The majority of studies were conducted in populations with over 50% women and mean ages 40–59. Most studies did not report race or ethnicity; of those that did, all included more than 50% white participants, and most included more than 75% white participants. No studies reported outcomes stratified by sex or gender, age range, or race/ethnicity. Generalizability of psychometric findings is thus limited by both demographic underreporting and population homogeneity. Given substantial evidence of the influence of age and psychosocial factors on individuals’ experiences and reporting of both pain-related functional impairment and pain severity,76,77,80,81 there is a need for consensus on key study population demographic and clinical characteristics, more consistent reporting of these population characteristics within studies, and further research on how measures’ psychometric properties generalize or change across age ranges and psychosocial categories.

Our review was limited to studies that published results in English. We also excluded studies that evaluated non-English language versions of eligible scales. This decision was supported by evidence on the limited generalizability of self-report measures’ psychometric properties across languages and highlights the need for linguistic and cultural validation of pain measures.80,82 With respect to search strategy, our primary abstract search was limited to 2000 onward. We complemented this, however, by applying no date limits to hand-searches of included studies’ reference lists, other reviews, and expert/peer reviewer suggestions. Finally, our criteria may have excluded some studies of psychometric properties of measures developed and validated prior to the popularization of specifying chronicity and duration of pain. Researchers considering such pain measures will need to consider the relevance of past psychometric work in the context of current conceptual pain research, and of their planned studies’ objectives and target populations.

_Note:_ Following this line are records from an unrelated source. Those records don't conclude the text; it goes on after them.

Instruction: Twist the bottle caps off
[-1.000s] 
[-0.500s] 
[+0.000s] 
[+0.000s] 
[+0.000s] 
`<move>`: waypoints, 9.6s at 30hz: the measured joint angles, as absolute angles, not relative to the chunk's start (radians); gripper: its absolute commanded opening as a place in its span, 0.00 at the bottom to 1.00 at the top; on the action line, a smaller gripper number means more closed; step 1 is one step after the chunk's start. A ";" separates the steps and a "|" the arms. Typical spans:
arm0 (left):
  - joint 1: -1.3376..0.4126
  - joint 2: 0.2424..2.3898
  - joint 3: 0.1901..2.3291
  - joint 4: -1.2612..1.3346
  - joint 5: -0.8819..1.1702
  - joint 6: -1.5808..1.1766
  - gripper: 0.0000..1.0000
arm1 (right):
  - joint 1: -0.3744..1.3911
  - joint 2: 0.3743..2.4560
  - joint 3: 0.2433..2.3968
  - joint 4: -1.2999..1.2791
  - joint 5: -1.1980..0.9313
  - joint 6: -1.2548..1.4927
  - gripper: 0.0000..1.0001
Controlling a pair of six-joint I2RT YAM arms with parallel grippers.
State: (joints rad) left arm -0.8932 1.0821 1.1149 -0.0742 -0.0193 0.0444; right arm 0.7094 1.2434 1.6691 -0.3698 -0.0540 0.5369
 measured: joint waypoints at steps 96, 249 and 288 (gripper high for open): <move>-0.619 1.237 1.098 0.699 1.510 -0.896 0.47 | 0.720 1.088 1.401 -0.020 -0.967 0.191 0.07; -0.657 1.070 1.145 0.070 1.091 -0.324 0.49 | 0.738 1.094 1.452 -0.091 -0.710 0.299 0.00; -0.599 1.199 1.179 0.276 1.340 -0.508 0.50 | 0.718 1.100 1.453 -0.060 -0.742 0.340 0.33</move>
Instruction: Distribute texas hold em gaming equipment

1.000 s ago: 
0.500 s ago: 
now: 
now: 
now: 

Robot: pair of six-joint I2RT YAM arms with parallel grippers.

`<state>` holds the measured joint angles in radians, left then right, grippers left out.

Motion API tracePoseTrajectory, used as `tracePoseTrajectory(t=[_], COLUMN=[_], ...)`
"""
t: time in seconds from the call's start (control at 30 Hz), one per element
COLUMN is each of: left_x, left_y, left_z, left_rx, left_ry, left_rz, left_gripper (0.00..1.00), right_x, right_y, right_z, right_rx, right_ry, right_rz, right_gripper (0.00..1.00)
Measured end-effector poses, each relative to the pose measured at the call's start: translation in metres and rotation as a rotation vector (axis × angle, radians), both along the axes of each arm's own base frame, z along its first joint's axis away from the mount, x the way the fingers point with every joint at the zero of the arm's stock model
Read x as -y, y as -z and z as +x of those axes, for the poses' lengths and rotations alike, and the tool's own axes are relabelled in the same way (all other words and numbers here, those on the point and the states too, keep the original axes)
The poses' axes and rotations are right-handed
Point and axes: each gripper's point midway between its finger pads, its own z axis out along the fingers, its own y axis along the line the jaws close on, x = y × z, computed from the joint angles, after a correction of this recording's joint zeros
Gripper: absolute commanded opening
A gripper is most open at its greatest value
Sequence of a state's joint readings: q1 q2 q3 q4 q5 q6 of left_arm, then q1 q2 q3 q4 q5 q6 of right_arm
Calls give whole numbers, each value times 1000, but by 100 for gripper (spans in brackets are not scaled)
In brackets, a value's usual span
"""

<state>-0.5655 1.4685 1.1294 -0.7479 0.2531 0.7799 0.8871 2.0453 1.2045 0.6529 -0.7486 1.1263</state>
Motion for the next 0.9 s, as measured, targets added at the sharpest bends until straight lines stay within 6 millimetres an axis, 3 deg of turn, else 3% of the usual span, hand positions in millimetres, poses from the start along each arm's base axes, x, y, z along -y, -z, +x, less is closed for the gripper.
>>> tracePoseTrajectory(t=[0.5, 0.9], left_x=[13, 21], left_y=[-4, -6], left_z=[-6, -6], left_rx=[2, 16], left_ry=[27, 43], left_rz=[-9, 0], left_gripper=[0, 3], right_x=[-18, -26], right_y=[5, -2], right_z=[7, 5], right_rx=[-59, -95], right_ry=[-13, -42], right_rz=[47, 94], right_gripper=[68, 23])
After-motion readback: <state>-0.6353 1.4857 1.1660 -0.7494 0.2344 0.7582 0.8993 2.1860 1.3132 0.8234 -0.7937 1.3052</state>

This focused evidence review had key elements of an evidence mapping approach: systematically surveying the psychometric literature on expert-identified pain measures, summarizing quantities of studies on key psychometric outcomes, and identifying research gaps and relevant challenges to data synthesis.83 We developed this approach to illuminate the research gaps and data synthesis challenges that became evident through systematic review. Ultimately, we found that primary psychometric research on these measures within chronic musculoskeletal pain populations was limited, with the most evidence on reviewed psychometric properties found for the ODI, RMDQ, SF-36 BPS, NRS, and VAS. Key challenges in current musculoskeletal pain measurement research include substantial variation in methods of estimating psychometric properties, defining chronic musculoskeletal pain, and reporting patient demographics. Findings indicate that further methods research is needed to validate patient-reported pain outcome measures in populations with chronic musculoskeletal pain.